Dressed meaning armed to the teeth.

And Joe knew he was not done with work.

“Need you,” Archer said.

Which was how Joe found himself also armed to the teeth and heading out with the guys. The client they were serving was a big commercial property contractor who’d hired Hunt Investigations because expensive pieces of equipment kept going missing from a renovation project in a financial district building. A week ago, anticipating the next heist, Joe and Lucas had hidden a transmitter on each of the remaining expensive pieces of equipment at high risk of being stolen.

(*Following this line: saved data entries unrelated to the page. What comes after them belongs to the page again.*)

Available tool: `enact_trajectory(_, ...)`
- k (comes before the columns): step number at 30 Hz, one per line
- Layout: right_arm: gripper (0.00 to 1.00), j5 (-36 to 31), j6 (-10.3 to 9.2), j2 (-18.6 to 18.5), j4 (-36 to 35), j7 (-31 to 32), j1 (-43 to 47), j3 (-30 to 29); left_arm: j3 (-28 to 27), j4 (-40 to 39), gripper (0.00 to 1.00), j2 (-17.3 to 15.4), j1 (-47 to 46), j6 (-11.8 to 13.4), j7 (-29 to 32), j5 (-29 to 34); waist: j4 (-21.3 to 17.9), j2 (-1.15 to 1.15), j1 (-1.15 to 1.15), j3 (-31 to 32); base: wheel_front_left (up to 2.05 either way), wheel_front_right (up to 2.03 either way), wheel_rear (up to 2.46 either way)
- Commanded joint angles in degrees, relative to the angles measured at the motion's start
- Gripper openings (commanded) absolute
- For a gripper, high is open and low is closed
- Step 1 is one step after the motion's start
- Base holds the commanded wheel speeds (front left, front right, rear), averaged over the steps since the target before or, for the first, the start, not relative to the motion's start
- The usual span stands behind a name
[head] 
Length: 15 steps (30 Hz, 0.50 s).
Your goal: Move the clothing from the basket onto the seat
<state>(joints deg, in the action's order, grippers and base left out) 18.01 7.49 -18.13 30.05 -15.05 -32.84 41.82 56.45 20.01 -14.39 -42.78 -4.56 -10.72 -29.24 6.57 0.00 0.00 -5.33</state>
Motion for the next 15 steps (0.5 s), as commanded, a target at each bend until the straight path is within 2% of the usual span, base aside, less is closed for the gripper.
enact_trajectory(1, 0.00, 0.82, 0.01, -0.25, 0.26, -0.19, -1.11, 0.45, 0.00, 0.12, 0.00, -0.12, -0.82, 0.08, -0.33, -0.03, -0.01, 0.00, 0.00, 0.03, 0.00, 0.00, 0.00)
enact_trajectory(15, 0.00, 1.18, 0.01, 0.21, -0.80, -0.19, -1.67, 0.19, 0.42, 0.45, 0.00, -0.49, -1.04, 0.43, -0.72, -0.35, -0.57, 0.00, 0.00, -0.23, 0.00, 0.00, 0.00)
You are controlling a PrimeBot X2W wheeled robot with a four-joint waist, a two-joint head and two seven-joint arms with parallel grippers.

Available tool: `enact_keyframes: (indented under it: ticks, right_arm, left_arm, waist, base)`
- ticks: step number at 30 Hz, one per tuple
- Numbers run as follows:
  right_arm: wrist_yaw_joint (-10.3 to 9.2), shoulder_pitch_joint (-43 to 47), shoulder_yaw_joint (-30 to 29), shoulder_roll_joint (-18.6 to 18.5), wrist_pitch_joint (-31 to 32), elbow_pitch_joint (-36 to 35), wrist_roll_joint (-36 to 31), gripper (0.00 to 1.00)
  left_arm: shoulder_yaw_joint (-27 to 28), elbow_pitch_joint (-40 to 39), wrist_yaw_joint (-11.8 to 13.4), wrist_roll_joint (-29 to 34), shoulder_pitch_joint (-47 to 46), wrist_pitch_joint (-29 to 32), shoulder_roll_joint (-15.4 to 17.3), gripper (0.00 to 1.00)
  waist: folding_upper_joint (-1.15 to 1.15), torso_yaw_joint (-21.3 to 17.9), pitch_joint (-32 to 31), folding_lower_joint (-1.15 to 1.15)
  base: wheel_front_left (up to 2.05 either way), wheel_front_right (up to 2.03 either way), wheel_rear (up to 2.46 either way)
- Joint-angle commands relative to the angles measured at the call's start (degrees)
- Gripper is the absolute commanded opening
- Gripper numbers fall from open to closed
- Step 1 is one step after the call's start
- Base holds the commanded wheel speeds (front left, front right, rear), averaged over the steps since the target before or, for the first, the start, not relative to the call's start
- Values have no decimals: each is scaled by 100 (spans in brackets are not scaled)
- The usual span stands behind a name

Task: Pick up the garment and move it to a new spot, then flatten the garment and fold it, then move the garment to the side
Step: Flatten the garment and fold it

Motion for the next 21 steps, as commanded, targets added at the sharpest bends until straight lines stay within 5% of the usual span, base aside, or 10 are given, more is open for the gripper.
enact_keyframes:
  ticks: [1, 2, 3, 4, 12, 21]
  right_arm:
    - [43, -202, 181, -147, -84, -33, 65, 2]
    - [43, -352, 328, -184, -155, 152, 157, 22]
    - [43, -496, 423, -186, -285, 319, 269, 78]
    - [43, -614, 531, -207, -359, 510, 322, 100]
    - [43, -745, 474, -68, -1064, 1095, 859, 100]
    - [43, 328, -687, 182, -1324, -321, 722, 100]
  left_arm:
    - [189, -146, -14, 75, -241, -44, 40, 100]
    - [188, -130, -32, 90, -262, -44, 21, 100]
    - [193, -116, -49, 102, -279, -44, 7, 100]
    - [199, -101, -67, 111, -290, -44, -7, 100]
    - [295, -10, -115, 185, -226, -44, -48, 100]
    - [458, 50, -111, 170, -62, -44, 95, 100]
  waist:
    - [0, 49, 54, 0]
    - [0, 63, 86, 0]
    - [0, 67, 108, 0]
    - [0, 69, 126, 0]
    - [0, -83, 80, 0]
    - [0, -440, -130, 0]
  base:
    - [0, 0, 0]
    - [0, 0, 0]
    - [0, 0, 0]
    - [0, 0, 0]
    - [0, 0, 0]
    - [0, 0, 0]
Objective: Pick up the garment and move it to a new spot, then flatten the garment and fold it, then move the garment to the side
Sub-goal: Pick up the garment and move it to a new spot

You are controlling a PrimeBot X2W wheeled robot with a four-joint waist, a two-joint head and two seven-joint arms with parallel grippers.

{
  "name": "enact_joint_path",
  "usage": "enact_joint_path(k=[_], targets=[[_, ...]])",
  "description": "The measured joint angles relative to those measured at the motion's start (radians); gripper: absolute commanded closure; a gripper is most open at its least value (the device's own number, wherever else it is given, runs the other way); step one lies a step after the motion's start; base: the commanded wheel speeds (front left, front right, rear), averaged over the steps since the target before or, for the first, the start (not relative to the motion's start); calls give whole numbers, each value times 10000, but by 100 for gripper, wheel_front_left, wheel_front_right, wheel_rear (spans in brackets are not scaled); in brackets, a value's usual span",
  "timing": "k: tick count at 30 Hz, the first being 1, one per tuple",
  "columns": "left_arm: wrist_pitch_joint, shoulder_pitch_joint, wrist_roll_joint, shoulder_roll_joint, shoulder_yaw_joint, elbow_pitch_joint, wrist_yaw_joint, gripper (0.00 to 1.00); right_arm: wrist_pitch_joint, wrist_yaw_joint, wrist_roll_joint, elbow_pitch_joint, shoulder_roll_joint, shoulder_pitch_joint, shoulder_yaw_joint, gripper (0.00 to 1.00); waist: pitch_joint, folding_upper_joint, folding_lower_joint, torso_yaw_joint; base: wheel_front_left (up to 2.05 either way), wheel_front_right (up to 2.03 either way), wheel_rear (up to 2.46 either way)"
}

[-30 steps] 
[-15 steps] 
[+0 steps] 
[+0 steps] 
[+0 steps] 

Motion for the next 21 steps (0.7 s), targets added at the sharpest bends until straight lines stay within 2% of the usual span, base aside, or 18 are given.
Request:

Sure enough, tonight the transmitter had alerted them to a piece of equipment on the move when it shouldn’t have been. They raced to the job site, where it all went down surprisingly fast but dirty. They found the equipment foreman himself stealing the small backhoe loader by literally driving it off the job site. They hauled him out of the machine, but at the last moment he must’ve realized this was the end for him. He objected by pulling a knife from nowhere and nearly gutting Joe. When that didn’t stop the takedown, the dickwad then produced a grenade.

A fucking grenade.

Joe and Lucas both dove for it. Lucas shoved him out of the way and opened the trash chute. Joe was able to grab the grenade and throw it in. The explosion was contained—well, mostly. Neither Lucas nor Joe got fully clear and took unintended twin twenty-five-foot flights through a sheet of drywall, landing hard on a stack of demo wood.

All of which had to be explained to more than one responding agency, and that ate up another few hours.

After, Joe sat shirtless on the table in the staff room of their office with Archer checking him over to get a better look at the knife wound in his side. “This needs stitches.” His tone was harsh and he wasn’t particularly gentle when he wiped at the cut with an alcohol pad.

“Just stick a Band-Aid on it,” Joe said.

Archer spent a minute cleaning off the blood before speaking. “It wouldn’t have been the end of the world to go to a hospital.”

Yeah, it would have. Joe had spent far too many hours in a hospital. His job was dangerous so there’d been his own visits here and there, but that wasn’t what had gotten him. It’d actually been all the time he’d been in waiting rooms. In his earlier years it’d been watching his mom waste away, then later hoping his dad would come out of his various surgeries okay. Then more recently waiting on Molly and her surgeries. If he never set foot in another hospital again it would be too soon. “Just stitch me up like you did last time.”